Task statement:
Across the entries below, work out how many lines contain "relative". Please give the number only.

(Records from a collection)
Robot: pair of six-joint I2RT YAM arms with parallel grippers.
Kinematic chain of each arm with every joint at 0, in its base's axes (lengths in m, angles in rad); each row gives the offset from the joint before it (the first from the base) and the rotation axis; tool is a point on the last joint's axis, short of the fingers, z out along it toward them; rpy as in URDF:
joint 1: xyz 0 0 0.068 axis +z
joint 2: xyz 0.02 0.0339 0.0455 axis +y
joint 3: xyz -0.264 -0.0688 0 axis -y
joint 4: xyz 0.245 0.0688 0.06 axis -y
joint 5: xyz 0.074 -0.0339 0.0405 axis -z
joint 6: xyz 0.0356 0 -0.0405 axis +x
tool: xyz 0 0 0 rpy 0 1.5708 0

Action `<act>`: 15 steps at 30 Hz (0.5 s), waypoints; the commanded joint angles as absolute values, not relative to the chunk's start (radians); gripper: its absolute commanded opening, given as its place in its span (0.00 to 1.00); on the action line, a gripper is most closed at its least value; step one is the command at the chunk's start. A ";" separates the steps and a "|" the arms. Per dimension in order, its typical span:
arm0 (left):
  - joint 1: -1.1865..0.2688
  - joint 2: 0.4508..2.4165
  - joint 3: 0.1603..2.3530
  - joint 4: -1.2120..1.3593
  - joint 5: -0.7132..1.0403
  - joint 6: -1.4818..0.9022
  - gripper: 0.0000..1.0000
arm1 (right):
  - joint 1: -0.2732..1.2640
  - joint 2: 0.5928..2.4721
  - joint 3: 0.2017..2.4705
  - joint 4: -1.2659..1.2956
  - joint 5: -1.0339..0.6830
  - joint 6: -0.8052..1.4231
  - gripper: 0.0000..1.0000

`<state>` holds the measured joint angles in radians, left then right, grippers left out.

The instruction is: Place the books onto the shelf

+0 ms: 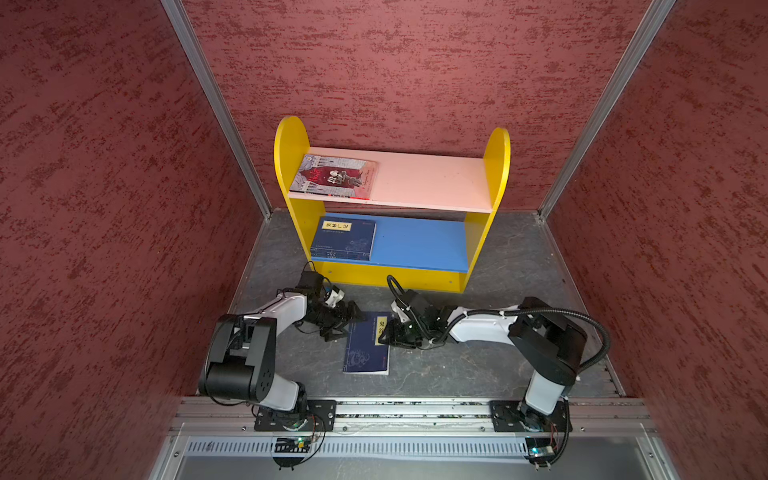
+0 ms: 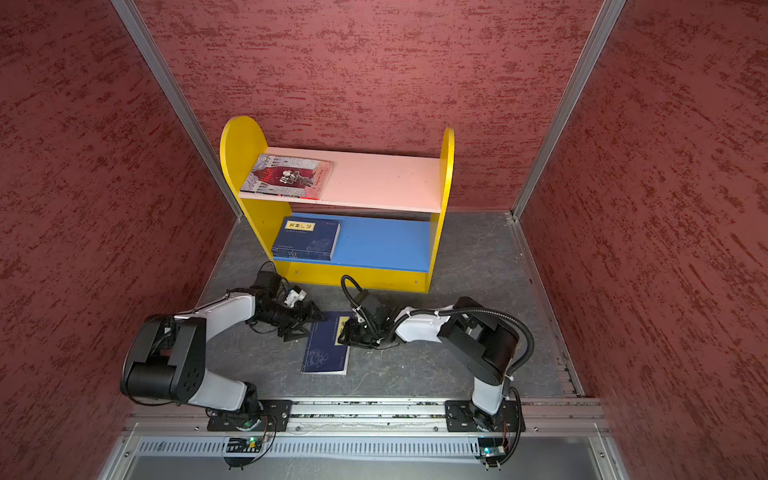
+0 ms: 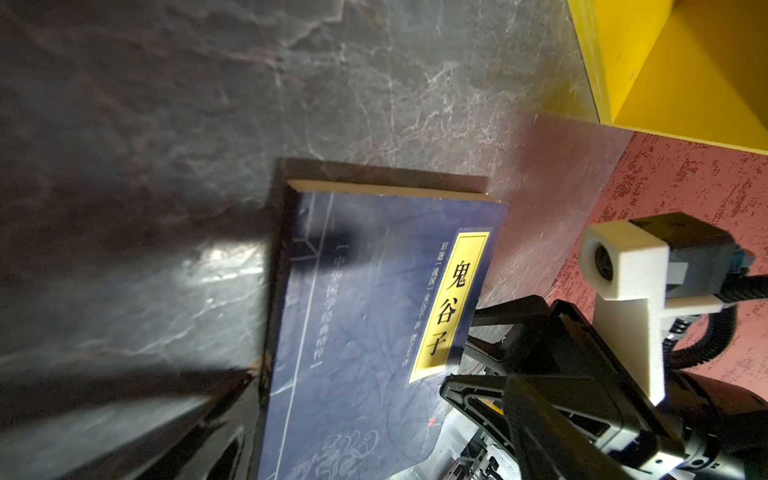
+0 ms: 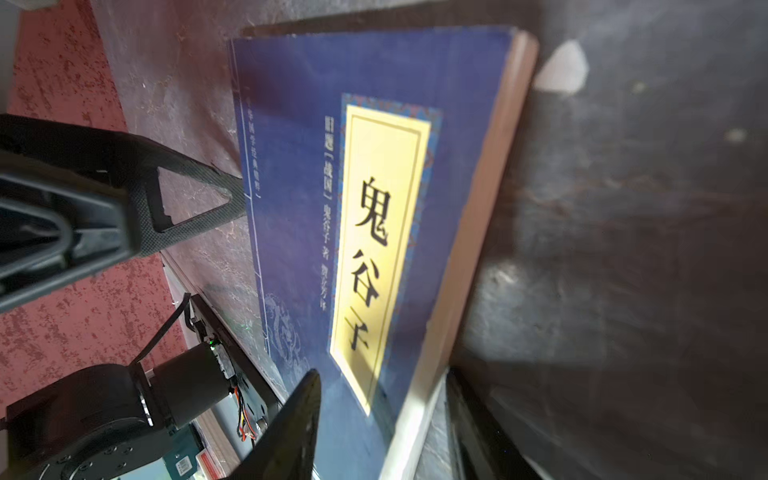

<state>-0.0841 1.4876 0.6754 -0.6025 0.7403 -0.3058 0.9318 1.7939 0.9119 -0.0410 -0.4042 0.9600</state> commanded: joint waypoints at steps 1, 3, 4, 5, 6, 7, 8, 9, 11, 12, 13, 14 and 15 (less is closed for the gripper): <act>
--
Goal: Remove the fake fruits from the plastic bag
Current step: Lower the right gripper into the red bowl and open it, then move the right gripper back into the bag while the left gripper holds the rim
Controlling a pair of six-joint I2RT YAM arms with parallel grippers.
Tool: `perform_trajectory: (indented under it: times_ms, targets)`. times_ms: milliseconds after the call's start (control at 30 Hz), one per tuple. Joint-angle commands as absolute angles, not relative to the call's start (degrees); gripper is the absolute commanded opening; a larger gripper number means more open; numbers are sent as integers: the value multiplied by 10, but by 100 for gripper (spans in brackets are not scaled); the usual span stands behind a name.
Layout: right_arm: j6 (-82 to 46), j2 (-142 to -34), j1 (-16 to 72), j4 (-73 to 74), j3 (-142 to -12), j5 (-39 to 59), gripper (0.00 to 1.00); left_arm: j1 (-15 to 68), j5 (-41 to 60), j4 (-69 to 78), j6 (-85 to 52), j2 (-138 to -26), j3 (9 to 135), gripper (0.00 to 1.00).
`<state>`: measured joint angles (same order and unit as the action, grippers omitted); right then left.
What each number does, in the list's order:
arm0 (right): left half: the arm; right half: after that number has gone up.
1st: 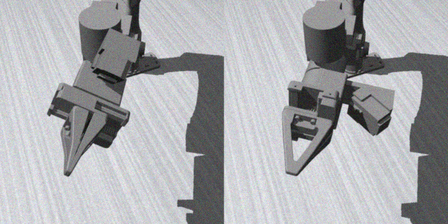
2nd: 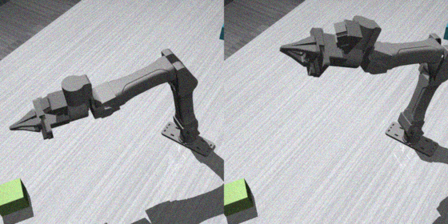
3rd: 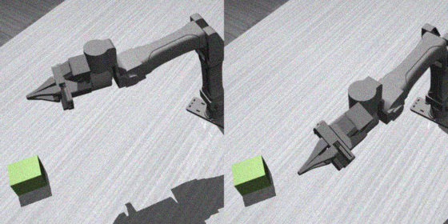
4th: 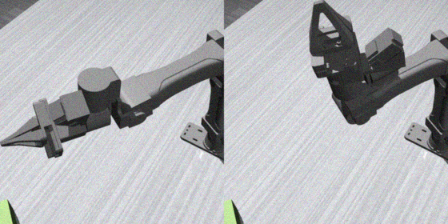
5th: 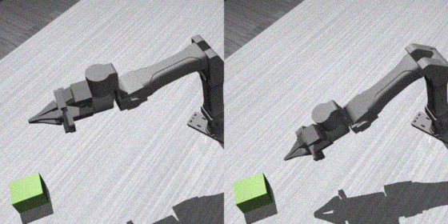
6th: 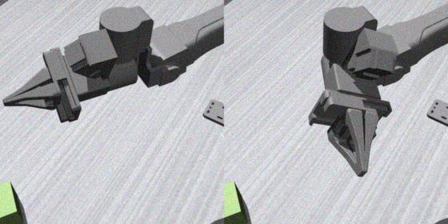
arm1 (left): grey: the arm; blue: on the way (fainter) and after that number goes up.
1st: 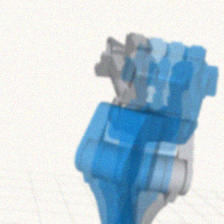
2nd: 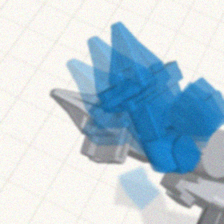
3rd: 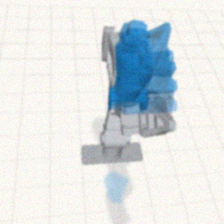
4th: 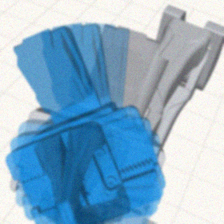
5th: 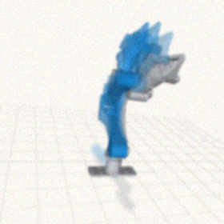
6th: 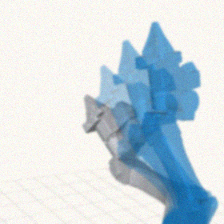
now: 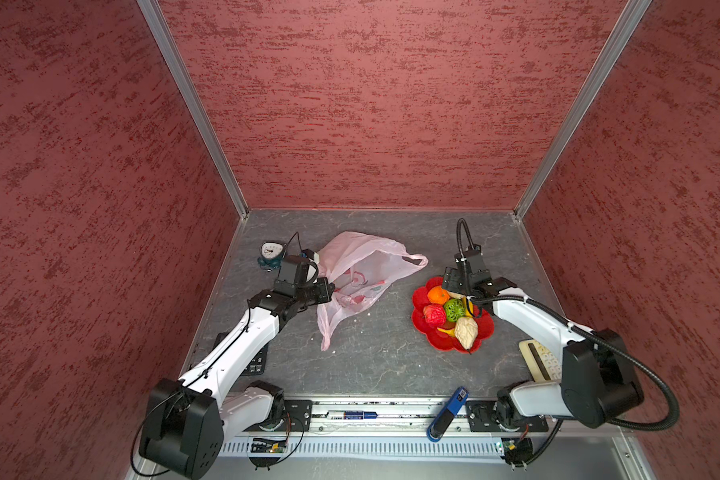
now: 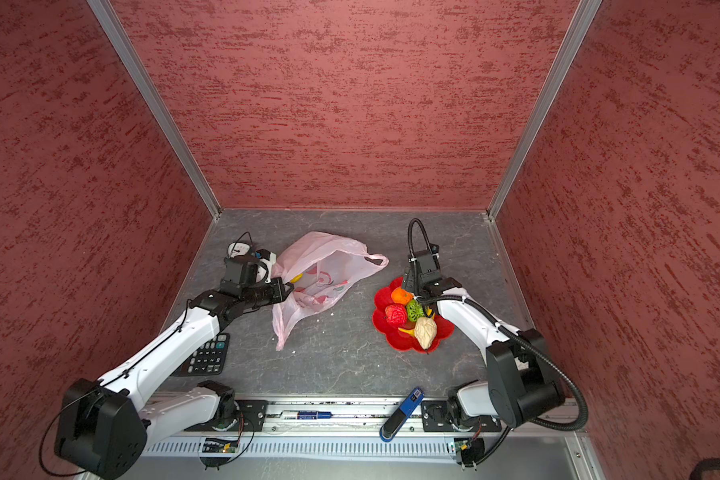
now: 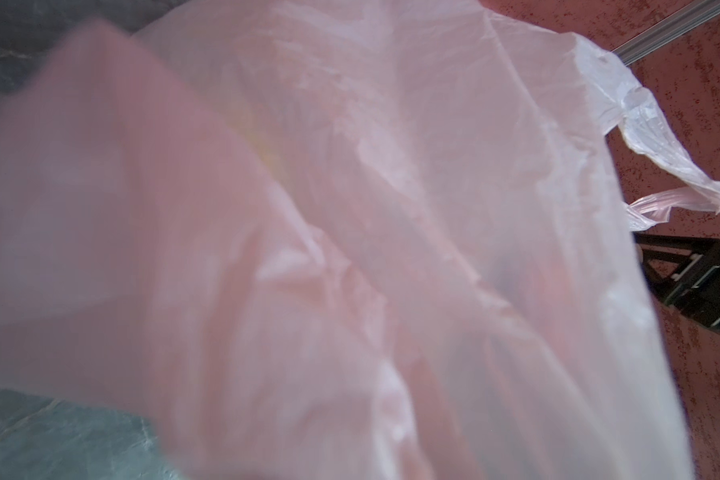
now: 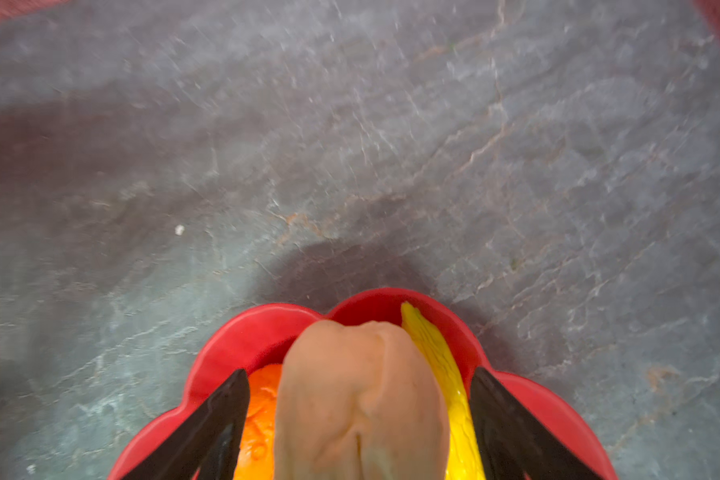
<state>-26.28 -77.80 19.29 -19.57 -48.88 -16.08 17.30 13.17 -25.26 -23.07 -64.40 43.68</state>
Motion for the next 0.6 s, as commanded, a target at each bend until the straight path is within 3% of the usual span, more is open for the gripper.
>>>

Written answer:
2